Такая просьба не могла остаться без удовлетворения. Никакая ересь не могла напугать старца так, как мысль о том, что один кастильский рыцарь по отношению к другому мог оказаться невежливым. Он сказал:
— Окажите мне честь, сеньор, высказать своё мнение, и я со всем вниманием, на какое способен, выслушаю Вас.
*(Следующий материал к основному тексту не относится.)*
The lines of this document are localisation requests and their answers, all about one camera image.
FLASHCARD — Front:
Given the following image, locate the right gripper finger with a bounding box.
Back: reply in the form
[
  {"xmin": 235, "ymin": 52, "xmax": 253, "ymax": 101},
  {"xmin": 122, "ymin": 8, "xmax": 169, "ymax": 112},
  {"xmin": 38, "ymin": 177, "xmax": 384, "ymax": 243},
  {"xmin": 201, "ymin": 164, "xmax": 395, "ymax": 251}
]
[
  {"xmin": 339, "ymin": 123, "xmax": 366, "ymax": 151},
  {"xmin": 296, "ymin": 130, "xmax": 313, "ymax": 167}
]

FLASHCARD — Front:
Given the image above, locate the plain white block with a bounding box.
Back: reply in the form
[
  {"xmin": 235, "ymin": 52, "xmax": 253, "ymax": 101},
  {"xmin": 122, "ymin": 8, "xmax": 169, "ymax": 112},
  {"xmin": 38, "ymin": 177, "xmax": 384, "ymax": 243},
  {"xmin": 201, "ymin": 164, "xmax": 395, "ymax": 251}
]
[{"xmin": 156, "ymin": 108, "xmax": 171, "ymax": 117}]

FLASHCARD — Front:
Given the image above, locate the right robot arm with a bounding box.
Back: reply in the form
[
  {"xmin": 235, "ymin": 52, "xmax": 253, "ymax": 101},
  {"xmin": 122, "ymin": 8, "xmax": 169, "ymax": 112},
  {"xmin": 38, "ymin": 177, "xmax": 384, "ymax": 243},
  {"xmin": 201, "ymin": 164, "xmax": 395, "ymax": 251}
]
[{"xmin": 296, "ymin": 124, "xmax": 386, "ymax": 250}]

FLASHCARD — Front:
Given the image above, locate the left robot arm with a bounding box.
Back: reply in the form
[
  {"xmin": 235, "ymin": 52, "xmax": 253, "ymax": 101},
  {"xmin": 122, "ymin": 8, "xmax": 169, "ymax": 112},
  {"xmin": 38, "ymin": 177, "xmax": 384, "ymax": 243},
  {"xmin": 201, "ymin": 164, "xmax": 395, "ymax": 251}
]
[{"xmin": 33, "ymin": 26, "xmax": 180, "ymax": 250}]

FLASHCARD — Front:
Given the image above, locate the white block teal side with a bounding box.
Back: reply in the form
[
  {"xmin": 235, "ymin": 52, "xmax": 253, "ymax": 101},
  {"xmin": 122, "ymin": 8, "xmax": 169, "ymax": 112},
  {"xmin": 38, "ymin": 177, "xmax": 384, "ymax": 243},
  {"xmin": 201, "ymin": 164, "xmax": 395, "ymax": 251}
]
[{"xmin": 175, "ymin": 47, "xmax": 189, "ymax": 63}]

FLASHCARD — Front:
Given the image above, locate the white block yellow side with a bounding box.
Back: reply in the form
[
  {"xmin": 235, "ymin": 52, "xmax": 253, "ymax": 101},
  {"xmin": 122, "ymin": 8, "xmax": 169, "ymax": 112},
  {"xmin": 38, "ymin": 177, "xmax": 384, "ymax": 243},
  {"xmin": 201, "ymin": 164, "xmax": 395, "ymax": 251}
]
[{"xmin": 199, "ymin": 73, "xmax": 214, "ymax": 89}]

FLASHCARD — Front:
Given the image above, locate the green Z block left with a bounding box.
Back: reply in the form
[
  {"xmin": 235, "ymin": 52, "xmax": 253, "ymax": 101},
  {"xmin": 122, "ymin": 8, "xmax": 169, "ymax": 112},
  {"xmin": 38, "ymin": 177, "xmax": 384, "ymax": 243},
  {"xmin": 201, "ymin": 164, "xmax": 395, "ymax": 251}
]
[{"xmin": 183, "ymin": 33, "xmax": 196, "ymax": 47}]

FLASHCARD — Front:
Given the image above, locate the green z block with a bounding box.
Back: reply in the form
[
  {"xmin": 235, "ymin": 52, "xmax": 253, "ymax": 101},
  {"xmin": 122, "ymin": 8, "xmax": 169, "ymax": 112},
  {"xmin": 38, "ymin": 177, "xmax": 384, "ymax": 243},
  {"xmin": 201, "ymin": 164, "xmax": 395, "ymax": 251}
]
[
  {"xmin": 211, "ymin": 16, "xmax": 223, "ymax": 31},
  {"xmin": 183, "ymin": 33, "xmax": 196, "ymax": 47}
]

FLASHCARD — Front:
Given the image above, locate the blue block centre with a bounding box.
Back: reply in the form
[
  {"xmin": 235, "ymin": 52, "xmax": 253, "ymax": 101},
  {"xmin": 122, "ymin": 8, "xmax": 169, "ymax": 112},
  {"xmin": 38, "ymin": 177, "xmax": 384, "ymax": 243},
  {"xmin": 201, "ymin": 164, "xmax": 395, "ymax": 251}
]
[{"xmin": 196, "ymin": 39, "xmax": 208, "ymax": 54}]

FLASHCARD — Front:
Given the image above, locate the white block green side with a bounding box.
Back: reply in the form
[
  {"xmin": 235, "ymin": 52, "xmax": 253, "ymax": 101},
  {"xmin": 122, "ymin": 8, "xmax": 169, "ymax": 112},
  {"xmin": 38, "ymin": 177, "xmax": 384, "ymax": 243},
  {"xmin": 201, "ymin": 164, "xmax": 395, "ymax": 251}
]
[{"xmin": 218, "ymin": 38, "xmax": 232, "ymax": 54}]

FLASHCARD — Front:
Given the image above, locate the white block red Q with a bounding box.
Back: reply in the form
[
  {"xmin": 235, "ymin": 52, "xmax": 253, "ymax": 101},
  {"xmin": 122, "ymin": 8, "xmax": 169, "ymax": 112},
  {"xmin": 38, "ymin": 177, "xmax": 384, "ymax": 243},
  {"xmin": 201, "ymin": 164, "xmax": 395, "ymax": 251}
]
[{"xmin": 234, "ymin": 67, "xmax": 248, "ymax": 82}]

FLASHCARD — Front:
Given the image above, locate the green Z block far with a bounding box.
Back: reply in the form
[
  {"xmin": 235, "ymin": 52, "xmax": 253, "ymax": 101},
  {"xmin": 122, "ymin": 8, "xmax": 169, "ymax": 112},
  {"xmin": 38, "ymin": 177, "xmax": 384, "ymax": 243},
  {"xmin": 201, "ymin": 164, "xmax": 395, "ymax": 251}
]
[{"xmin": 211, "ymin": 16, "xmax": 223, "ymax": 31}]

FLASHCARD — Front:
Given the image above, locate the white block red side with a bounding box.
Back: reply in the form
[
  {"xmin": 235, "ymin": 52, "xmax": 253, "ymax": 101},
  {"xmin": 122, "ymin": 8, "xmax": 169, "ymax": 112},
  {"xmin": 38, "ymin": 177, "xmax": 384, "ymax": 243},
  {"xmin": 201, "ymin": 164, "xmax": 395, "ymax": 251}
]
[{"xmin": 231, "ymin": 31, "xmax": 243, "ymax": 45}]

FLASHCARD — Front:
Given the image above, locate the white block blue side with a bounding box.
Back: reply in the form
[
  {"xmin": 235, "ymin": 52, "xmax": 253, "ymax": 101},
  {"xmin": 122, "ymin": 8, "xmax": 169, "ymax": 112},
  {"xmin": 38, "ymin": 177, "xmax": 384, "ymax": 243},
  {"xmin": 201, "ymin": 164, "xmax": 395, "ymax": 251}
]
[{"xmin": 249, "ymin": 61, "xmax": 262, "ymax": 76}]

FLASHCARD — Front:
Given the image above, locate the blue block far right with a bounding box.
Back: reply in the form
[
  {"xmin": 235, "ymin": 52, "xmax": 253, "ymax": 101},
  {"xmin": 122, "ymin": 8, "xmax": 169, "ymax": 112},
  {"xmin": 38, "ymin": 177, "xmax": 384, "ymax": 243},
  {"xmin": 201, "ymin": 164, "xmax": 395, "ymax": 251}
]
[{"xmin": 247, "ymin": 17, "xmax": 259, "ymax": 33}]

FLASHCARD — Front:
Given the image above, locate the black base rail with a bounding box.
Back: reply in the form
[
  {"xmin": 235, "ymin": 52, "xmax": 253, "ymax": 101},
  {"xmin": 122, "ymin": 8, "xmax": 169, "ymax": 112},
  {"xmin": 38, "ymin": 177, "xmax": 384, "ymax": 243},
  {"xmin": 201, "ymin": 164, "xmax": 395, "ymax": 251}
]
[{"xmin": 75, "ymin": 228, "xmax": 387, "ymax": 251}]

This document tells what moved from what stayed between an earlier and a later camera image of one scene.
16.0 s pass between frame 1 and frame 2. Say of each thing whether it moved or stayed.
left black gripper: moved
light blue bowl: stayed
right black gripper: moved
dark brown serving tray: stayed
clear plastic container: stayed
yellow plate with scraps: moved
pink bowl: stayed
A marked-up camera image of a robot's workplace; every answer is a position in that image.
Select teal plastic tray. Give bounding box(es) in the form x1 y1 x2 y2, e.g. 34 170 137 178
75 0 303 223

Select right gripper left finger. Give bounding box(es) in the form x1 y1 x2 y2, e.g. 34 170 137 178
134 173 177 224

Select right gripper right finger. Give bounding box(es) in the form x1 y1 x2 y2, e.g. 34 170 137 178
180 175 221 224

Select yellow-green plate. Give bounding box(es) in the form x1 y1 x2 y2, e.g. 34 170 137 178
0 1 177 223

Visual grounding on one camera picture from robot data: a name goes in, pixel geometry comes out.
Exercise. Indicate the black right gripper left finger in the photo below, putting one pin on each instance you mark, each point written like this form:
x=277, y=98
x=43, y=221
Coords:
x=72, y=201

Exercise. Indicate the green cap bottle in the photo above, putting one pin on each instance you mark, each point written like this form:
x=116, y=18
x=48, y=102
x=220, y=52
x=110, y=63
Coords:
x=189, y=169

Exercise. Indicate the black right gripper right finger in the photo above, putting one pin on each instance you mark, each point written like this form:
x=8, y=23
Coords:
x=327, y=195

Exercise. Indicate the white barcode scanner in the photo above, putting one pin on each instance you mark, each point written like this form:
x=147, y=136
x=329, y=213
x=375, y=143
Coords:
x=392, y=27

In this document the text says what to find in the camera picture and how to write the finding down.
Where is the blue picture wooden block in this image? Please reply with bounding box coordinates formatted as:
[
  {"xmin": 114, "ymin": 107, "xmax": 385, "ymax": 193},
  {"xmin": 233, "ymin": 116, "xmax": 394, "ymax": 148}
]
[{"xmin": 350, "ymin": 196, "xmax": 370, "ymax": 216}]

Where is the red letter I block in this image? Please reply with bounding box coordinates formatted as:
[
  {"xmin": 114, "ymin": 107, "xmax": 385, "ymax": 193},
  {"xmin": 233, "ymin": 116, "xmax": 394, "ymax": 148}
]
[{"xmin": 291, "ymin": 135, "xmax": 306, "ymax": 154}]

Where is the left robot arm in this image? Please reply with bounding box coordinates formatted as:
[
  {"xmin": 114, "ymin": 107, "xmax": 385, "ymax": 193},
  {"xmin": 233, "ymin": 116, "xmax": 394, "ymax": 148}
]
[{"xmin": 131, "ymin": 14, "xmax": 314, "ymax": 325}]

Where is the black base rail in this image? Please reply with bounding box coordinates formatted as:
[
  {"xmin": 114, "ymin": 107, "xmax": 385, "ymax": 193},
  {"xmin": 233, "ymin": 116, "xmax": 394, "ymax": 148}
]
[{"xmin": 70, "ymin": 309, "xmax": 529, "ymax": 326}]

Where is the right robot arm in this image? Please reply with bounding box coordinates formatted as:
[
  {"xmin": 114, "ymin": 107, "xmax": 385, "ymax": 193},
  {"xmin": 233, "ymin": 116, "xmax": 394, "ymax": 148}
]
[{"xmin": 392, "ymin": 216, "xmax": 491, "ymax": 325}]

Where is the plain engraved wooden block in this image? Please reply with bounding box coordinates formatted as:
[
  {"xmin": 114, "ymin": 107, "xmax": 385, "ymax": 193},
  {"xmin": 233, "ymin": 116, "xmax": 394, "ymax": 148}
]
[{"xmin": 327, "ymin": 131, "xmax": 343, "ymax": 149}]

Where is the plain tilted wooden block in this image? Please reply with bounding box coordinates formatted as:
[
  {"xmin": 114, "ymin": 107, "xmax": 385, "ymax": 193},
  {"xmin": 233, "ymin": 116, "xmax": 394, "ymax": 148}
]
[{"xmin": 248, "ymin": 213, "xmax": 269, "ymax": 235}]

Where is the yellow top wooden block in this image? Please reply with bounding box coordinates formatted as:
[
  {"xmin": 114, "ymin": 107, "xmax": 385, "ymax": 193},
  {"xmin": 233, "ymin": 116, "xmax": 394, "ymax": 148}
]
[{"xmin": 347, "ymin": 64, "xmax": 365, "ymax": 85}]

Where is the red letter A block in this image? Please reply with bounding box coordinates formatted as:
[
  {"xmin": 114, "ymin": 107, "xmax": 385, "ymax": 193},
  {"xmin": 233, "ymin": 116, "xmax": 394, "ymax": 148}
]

Такая речь была для Карлоса весьма непривычной. И он со всей искренностью, откровенно и чистосердечно изложил ему свою веру, свои убеждения и свою любовь к Спасителю. Памятуя о своей беседе с отцом Бернардо в Сан-Исидро, он не стал касаться различий учений, но больше говорил о личности Христа. Простыми словами, которые были бы понятны ребёнку, и с сердцем, исполненным горячей любви и веры, он говорил о Том, Кто ходил по земле, Кем Он был, что Он совершил, и что совершает до сих пор для каждой души, которая доверяется Ему.
В глазах, лишённых жизни, засиял слабый свет, и что- то наподобие заинтересованности оживило равнодушное, скованное, бесстрастное лицо. Карлос заметил, что сначала он следил за каждым его словом, и старался говорить доступней и медленней. Но потом в нём наступила перемена. Глаза его ещё были пристально обращены к говорившему, но понимал ли он его?
Внимание старца стало напряжённым, но прислушивался он, кажется, не к словам, которые говорил Карлос, а к чему-то другому. Так бывает с человеком, который, слушая прекрасную музыку, под её звучание отдаётся собственным чувствам. На деле, голос Карлоса звучал для его собеседника музыкой, он охотно отдавался бы обаянию этого голоса все оставшиеся ему часы жизни.
Карлос подумал, что если именно таким представляют себе «их святейшества» настоящего кающегося, то угодить им было нетрудно. И его ещё больше удивило, что такой тонкий и хитрый человек, как настоятель доминиканского монастыря, мог питать надежду, что такой кающийся, как этот, способен возвращать в лоно правоверной церкви заблудших еретиков! Ибо хвалёное благочестие этого человека показалось Карлосу всего-навсего сломленной покорностью, неспособной больше к сопротивлению, обессилевшей в борьбе души. «Сопротивляется только живое, — думал он, — то, что мёртво, позволяет нести себя куда угодно».
Но несмотря на явное омертвение, овладевшее этим сердцем и умом, которое, — Карлос в этом не сомневался, — было следствием многих страданий, он с каждым часом больше любил своего товарища по заточению. Он не знал, почему. Он просто чувствовал необъяснимую связь своей души с душой этого человека.
Когда Карлос из опасения переутомить собеседника оставил свои объяснения, оба опять впали в молчание, и остаток дня прошёл без долгих бесед, но в постоянных проявлениях взаимной учтивости и уступчивости. На cледующее утро, проснувшись, Карлос увидел соседа коленопреклонённым перед изображением мадонны с неподвижными устами, но лицо его было озарено мыслью — таким Карлос его ещё не видел.